Where the line containing "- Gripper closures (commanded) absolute" appears below, begin there and reproduce each line exactly through the last one, omitting pictures.

**Collected material**.
= = = = =

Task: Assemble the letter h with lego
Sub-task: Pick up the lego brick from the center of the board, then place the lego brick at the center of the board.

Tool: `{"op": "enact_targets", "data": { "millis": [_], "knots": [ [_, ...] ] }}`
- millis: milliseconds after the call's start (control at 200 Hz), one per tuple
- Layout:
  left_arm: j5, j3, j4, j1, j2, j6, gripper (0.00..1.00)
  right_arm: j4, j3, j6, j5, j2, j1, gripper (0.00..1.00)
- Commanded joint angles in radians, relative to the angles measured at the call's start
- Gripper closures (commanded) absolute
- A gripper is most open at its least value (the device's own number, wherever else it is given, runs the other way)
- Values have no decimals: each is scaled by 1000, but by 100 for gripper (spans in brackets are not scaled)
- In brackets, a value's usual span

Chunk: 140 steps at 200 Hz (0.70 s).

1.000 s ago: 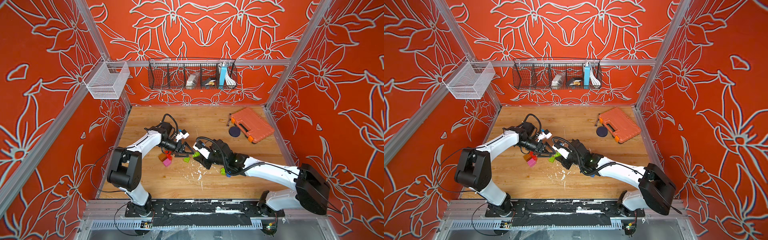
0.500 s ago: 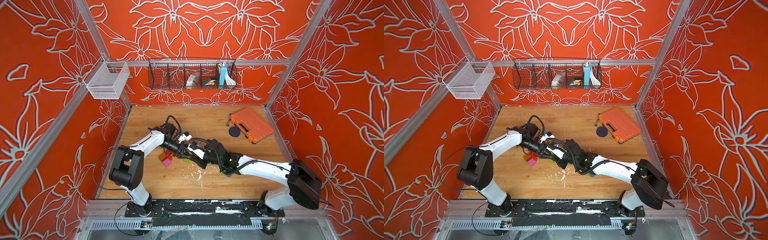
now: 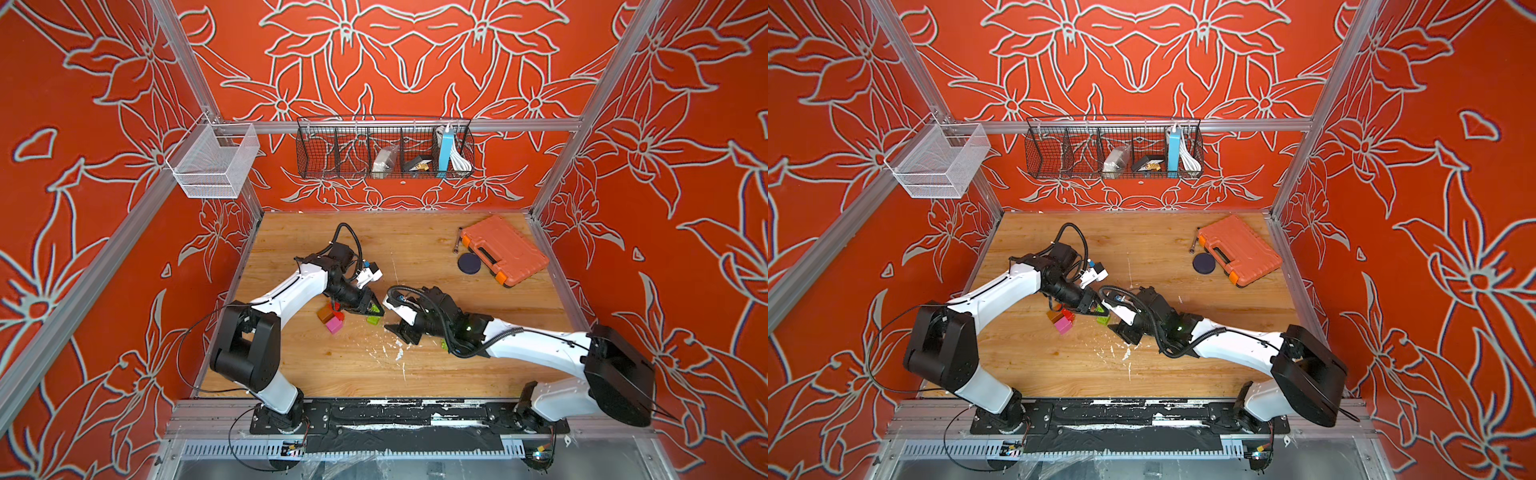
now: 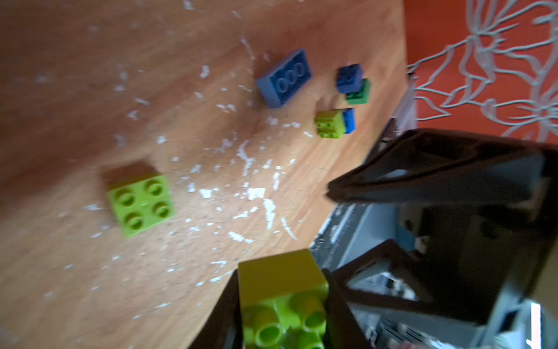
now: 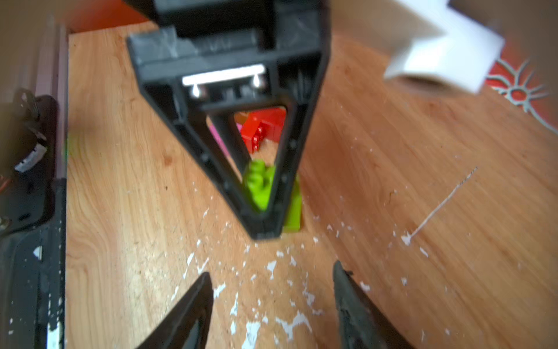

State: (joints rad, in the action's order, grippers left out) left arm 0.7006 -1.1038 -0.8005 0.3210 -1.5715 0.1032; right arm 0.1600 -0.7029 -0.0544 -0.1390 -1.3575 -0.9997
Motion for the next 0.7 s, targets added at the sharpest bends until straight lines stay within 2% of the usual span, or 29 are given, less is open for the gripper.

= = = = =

**Answer to the problem**.
- Gripper closures (commanded) absolute
- A gripper is most open at its least value (the device's own number, wherever else it is given, runs the other way)
- Values have no decimals: each is scaled by 1000, but by 100 for gripper (spans in brackets are not scaled)
- In brackets, a value's usual span

Chunk: 140 steps at 200 Hz (0.70 s).

1.000 s ago: 
0.500 s ago: 
now: 
now: 
now: 

State: (joints rad, in the action's order, grippers left out) left arm 0.7006 -1.1038 -0.8005 0.3210 -1.5715 0.1032; right arm 0.1600 -0.7029 -0.0544 -0.1390 -1.3575 -0.9997
Motion for the next 0.7 s, targets added at the sharpest bends until straight lines stay within 2% of the usual span, or 29 are given, less is open for the gripper.

Nothing else is required to complete this exercise.